Three long-term trends are converging unexpectedly rapidly, causing fundamental change in the global energy landscape, with potentially major impacts on Canada’s energy-based economy. If properly positioned, Canada could lead much of the transition and benefit from supplying both energy and energy technology to global markets in the near future. These are amongst the conclusions of a study recently completed for the government of Canada.
The report, titled “Canada in a Changing Global Energy Landscape,” identified three key changes that could have historic significance for Canada:
1. The price of batteries is falling precipitously
2. Recent declines in the cost of renewable electricity could continue, and
3. A broad-based shift is underway to “an electricity-dominated global energy mix.”
The report highlights that, “In combination, these drivers could lead to renewable-sourced electricity replacing fossil fuels as the dominant form of primary energy used in the global economy for most industrial, commercial and personal activity.”
Consistent with recent findings from numerous sources around the globe, the “Changing Landscape” report suggests that policy makers at all levels will have to take account of these long term trends to ensure the Canadian economy is properly prepared to supply the energy markets of the future, and that it is not unduly exposed to costs resulting from market disruptions.
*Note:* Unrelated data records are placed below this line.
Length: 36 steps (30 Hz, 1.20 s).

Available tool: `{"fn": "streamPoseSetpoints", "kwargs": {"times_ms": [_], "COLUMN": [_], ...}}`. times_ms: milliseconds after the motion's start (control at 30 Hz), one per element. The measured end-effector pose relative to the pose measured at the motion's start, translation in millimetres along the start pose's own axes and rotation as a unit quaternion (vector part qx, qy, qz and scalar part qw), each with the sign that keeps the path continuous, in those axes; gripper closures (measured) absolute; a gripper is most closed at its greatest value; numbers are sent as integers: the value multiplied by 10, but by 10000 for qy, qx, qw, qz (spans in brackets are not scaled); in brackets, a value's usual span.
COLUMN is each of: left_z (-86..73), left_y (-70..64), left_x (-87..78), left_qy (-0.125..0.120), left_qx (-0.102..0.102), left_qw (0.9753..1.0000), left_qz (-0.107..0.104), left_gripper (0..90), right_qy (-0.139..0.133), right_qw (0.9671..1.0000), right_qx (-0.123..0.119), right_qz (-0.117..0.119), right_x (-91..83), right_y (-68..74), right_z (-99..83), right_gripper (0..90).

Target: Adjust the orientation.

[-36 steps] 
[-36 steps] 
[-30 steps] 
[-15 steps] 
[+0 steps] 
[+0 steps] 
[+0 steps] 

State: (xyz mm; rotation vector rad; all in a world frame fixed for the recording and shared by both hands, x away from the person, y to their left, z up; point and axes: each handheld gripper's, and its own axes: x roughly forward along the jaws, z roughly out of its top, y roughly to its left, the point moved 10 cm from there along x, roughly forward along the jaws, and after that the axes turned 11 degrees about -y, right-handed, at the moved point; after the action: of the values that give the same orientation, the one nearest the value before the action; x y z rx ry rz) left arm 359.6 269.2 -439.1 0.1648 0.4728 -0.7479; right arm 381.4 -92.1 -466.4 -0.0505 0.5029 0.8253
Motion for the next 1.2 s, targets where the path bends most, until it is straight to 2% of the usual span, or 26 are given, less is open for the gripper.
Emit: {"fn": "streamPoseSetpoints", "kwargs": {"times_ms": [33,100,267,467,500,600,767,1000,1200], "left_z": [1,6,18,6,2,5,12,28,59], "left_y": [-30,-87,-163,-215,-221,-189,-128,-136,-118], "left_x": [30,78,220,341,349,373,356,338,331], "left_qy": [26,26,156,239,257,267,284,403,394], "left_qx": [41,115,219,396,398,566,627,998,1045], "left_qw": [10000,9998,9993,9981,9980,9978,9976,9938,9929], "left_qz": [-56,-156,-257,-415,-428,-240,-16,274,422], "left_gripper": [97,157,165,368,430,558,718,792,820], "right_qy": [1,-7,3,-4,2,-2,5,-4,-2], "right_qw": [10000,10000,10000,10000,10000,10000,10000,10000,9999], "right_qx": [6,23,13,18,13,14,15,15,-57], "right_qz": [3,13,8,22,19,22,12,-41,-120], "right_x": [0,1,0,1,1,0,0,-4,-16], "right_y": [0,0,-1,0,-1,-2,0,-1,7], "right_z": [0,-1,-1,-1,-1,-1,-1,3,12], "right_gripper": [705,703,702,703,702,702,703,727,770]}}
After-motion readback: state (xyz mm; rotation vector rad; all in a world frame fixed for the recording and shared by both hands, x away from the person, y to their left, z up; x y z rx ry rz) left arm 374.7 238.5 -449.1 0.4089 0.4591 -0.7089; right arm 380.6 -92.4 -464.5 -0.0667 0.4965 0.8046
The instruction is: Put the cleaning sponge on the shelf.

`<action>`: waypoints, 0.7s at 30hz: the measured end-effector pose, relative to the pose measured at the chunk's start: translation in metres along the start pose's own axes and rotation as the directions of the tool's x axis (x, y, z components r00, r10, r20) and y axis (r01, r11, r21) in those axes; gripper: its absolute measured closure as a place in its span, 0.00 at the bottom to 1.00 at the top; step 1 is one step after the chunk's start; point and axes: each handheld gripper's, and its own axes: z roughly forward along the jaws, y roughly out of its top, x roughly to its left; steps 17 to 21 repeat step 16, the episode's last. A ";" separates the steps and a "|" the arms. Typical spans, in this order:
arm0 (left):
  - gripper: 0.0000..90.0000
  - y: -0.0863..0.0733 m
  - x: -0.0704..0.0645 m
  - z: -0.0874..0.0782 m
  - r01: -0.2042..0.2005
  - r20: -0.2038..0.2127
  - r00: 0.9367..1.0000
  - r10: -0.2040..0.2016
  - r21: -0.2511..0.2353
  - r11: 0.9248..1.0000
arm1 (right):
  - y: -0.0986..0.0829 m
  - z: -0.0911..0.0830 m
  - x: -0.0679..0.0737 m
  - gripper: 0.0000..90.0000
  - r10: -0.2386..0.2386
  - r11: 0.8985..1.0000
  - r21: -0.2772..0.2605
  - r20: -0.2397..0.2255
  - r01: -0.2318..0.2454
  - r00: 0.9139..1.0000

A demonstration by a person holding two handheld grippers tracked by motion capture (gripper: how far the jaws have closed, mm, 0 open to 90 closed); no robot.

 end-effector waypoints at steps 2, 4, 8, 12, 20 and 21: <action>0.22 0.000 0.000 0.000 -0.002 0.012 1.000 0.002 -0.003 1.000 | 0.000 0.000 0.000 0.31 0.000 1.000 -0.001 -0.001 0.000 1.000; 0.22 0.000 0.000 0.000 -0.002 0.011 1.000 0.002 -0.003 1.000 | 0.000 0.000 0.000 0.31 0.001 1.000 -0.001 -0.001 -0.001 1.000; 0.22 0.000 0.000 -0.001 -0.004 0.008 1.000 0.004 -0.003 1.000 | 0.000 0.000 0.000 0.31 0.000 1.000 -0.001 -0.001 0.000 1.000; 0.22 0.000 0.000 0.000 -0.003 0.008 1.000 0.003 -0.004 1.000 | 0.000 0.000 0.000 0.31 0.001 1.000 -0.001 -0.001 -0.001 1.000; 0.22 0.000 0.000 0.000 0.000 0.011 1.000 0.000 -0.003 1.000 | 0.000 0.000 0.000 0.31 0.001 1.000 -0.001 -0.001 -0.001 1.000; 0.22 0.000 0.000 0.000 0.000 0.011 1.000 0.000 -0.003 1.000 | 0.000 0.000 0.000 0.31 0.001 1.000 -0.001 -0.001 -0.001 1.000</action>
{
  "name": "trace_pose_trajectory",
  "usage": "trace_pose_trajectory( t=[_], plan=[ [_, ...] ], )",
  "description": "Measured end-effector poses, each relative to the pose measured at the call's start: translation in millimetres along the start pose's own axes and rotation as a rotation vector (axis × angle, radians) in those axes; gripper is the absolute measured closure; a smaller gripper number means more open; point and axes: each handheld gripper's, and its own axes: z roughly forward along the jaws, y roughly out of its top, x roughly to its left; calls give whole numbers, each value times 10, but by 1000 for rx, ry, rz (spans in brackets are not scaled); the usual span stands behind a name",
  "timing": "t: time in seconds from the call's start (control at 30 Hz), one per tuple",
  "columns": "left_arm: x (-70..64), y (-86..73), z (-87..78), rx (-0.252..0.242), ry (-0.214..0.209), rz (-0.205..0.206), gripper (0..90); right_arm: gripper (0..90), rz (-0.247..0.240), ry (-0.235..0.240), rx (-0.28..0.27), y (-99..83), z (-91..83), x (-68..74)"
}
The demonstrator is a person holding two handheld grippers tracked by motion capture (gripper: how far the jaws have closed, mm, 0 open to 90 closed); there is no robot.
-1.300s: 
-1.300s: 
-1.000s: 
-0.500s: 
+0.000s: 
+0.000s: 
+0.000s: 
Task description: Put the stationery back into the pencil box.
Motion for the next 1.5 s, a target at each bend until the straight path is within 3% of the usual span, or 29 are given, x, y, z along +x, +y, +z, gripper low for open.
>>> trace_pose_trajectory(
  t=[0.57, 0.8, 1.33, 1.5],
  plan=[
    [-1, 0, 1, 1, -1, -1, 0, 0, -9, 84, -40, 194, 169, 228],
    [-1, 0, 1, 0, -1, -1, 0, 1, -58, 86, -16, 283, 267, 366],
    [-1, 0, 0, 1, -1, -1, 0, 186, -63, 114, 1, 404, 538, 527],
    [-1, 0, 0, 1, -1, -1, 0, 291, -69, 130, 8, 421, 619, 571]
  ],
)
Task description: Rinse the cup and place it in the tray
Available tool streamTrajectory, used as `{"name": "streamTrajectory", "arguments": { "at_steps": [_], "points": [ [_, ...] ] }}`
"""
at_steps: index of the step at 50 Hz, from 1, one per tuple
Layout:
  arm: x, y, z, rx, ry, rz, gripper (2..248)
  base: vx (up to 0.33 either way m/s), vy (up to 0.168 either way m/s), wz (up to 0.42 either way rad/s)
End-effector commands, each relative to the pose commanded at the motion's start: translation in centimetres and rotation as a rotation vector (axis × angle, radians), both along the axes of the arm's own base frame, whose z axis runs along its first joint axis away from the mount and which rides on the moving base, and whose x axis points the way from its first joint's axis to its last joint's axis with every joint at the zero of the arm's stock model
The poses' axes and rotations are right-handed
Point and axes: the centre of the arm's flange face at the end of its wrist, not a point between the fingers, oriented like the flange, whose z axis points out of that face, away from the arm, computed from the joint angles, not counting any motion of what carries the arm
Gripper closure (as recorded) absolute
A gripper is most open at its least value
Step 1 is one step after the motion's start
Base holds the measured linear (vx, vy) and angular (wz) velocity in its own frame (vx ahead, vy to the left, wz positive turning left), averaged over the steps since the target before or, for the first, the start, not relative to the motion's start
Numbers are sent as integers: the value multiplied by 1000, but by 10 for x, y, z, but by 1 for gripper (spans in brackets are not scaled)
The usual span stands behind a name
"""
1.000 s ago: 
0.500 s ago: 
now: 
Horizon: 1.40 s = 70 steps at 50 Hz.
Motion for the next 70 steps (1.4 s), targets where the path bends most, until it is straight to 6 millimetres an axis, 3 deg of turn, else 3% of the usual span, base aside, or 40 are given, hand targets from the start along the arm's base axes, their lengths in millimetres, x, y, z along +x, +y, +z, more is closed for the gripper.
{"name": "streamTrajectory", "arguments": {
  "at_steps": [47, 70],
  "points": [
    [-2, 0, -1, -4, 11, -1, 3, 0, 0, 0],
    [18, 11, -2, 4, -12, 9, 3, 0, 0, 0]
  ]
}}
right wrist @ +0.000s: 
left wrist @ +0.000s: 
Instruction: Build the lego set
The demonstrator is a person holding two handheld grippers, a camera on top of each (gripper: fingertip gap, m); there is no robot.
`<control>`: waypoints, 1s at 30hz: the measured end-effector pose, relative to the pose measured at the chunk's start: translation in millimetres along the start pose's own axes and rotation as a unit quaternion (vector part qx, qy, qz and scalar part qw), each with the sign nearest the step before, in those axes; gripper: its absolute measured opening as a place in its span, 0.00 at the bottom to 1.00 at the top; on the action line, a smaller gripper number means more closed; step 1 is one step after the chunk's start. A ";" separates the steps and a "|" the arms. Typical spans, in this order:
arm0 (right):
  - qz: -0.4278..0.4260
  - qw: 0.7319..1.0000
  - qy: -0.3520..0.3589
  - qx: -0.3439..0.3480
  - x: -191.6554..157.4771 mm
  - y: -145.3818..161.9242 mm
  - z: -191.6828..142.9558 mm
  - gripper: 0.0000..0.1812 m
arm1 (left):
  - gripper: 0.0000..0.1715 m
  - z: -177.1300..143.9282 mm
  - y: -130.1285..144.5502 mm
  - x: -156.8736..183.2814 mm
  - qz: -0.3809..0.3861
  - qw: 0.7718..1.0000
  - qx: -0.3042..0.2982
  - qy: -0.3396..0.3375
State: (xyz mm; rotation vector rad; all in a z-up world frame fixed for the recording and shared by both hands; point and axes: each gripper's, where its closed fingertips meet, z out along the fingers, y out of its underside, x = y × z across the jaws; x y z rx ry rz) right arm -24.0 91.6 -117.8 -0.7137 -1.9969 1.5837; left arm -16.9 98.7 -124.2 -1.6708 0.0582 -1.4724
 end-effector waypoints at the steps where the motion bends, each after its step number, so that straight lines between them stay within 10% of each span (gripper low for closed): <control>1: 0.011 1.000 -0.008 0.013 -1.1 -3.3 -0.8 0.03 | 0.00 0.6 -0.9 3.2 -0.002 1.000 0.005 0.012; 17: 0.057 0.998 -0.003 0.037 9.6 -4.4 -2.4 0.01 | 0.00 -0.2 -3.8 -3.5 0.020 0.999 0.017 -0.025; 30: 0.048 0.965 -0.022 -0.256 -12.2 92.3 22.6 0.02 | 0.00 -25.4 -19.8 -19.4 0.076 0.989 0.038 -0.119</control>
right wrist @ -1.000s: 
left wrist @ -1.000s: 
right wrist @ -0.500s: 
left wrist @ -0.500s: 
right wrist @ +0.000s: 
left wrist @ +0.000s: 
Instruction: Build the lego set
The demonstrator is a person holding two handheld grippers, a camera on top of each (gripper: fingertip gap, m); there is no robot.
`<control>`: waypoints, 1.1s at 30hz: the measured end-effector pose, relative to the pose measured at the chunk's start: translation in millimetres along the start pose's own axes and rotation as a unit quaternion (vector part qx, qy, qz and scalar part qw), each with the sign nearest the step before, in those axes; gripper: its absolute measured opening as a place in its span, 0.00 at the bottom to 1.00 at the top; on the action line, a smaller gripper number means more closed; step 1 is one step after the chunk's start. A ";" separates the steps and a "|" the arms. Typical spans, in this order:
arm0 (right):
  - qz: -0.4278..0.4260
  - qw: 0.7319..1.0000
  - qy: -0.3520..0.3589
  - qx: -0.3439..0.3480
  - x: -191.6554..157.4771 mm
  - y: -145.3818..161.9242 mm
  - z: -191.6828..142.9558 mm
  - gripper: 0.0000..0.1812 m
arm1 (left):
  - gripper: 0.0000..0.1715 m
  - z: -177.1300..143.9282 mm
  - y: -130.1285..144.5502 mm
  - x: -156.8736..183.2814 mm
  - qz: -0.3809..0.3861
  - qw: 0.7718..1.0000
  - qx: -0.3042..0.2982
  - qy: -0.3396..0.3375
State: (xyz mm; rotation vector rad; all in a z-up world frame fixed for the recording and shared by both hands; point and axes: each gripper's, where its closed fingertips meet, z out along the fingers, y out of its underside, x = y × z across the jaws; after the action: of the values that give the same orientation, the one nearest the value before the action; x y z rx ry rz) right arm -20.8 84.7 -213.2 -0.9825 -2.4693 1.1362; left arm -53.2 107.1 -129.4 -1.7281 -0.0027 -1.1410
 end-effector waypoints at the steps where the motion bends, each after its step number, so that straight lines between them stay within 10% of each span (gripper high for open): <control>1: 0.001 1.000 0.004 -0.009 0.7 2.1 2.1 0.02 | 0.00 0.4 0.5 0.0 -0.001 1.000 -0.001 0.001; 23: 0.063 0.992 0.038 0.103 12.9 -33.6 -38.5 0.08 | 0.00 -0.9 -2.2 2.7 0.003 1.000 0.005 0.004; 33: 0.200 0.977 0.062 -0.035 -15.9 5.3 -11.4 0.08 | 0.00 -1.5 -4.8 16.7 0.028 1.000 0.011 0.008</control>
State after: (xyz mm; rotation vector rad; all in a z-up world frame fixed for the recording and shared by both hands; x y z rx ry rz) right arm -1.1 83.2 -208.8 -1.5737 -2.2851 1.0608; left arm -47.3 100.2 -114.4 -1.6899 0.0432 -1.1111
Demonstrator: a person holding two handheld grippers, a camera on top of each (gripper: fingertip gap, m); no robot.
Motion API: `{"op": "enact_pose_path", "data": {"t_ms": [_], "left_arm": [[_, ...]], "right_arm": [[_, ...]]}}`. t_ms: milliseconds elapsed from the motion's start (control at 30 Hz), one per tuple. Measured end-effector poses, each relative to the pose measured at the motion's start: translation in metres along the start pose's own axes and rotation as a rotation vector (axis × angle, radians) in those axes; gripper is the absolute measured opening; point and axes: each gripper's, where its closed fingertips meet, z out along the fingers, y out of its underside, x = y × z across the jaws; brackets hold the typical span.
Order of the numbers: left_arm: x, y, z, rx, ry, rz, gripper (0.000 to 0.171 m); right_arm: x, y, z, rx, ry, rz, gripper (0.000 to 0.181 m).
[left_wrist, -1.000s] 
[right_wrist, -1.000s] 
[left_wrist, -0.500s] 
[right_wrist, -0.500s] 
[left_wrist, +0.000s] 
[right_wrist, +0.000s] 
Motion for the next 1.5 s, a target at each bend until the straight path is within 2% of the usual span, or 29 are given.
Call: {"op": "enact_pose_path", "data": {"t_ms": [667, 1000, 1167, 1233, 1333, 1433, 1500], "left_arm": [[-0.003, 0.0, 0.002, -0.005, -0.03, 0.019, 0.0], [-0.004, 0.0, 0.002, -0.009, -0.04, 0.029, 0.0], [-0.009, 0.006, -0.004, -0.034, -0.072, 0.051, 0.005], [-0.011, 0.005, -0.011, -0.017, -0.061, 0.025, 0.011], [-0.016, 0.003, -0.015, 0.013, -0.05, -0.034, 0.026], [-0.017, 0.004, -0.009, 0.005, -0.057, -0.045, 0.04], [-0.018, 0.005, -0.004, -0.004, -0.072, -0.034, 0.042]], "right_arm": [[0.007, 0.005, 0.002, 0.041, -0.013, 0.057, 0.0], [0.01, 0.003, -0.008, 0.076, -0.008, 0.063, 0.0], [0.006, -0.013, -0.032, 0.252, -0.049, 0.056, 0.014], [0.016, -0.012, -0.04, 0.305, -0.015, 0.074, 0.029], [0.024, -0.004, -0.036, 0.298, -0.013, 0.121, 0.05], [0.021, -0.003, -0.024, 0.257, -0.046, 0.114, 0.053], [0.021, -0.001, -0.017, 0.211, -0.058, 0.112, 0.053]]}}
The report was produced by Policy Horizons Canada, a strategic foresight group within the federal public service.
The research team produced the report by scanning for early signals of change in the global energy system and “exploring the potential for those changes to create alternate plausible futures for energy systems in a timeframe of 10 to 15 years.” Because Canada’s economy is relatively heavily based on the energy industry, the implications for the national economy are both positive and negative: There are opportunities to be a global leader in applying the new technologies, and risks to existing industries using existing technology.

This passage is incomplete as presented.